Not only does this golden rock of wisdom speak to the various internal conflicts we face as creatures of self-serving righteousness, but Tambo has somehow stretched forward in time to speak to the leaders of his own party. What is required of an ANC in 2017 is for it to be candid with its people, and honest to its values.

Investors remain hesitant on the prospect of South Africa’s market performance, but with all that is going on in the world currently we aren’t the only ones who could be considered unstable, and that’s helped a lot. But this trend won’t continue forever and the South African government needs to be prepared to face reality on the other side.

Issues originating from the ownership of land, accessibility of tertiary education, and delivery of services will remain embedded in the make-up of South Africa as long as its ruling party goes no further than adopting new slogans. With a large swathe of young people unemployed the ANC is sitting on a ticking time bomb that will explode in the country’s face if the challenges that young South Africans face are not met with tangible change.

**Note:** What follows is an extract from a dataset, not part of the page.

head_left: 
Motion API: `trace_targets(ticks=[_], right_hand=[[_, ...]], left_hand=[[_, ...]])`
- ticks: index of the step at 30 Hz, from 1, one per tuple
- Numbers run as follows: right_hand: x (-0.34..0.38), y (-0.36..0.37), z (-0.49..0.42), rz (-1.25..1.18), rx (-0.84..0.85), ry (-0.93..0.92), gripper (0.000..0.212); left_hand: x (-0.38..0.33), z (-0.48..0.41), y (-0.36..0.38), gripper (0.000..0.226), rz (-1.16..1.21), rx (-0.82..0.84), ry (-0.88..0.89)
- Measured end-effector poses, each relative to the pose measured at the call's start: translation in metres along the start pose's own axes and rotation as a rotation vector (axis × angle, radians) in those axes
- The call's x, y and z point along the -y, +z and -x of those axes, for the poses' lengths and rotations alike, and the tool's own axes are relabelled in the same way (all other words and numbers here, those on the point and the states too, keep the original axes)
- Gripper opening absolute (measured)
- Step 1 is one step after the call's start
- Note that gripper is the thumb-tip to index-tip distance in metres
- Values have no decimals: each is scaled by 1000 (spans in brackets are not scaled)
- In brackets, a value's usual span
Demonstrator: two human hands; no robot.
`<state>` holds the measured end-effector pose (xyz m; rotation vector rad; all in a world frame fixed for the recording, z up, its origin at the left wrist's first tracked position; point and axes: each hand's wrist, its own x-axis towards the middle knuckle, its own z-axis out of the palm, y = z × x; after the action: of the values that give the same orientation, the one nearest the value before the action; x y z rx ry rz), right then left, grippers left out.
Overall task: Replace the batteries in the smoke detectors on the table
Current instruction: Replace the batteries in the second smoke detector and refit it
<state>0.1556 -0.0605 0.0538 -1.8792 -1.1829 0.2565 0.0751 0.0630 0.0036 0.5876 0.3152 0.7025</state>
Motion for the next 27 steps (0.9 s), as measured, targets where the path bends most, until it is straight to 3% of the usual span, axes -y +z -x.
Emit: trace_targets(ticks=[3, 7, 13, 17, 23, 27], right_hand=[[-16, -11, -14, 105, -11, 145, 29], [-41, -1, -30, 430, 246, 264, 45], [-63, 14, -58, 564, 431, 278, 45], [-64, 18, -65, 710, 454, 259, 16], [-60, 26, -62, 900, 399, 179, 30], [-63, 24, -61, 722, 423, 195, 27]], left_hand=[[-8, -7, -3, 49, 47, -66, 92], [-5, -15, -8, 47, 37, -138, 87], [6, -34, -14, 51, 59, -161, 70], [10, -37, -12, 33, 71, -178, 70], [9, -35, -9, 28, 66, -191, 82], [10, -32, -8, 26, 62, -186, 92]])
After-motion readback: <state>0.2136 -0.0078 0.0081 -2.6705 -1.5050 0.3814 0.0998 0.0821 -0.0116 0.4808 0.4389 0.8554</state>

This is why the change of pace adopted by President Zuma this year is so worrying. Eight years into a term is far too long to wait to begin rebranding the party as a radical movement. It is too far in for people to simply forget the president they’ve had during that time. Nor is it likely to translate into economic policy that will actually benefit average South Africans in the long-run. If the ANC truly hopes to turn the country onto a path of high percentage growth, it must be honest and critical of its circumstances.

People will still be willing to vote for the party if in 2017 the ANC can show that it is more than its president. This includes tackling corruption in a transparent and concise manner that indicates to taxpayers that their hard-earned money will no longer be wasted and that those who fail the people will receive more than a talking-to.

As the elective conference draws nearer the party can draw admiration if it can build its candidates into choices that people feel proud of making.  Candidates dogged by the shadowy figure of corruption will just solidify votes for the opposition come 2019.

Finally, this includes giving shareholders bang for their buck. During the budget speech, Mr. Gordhan announced a new list of wide-reaching taxes that add pressure on an already burdened populace. Local ANC branches must now up-the-ante on governance to show a return on investment. This means the party needs to display a frugality in government activities that includes the avoidance of major debt-making projects such as the nuclear deal. Investments into infrastructure must have sound financial sense and indicate that issues pertinent to people are being taken seriously.

All of this must come from within the ANC. Change must be driven from inside, otherwise, the downward path for the party has already been set.

The time for the silent few in the ANC to sit aside and enjoy the fruits of political connection has passed. If there is no attempt made in 2017 to wrestle the government into coherence, measures taken by the treasury to secure the financial strength of the nation will be all for naught.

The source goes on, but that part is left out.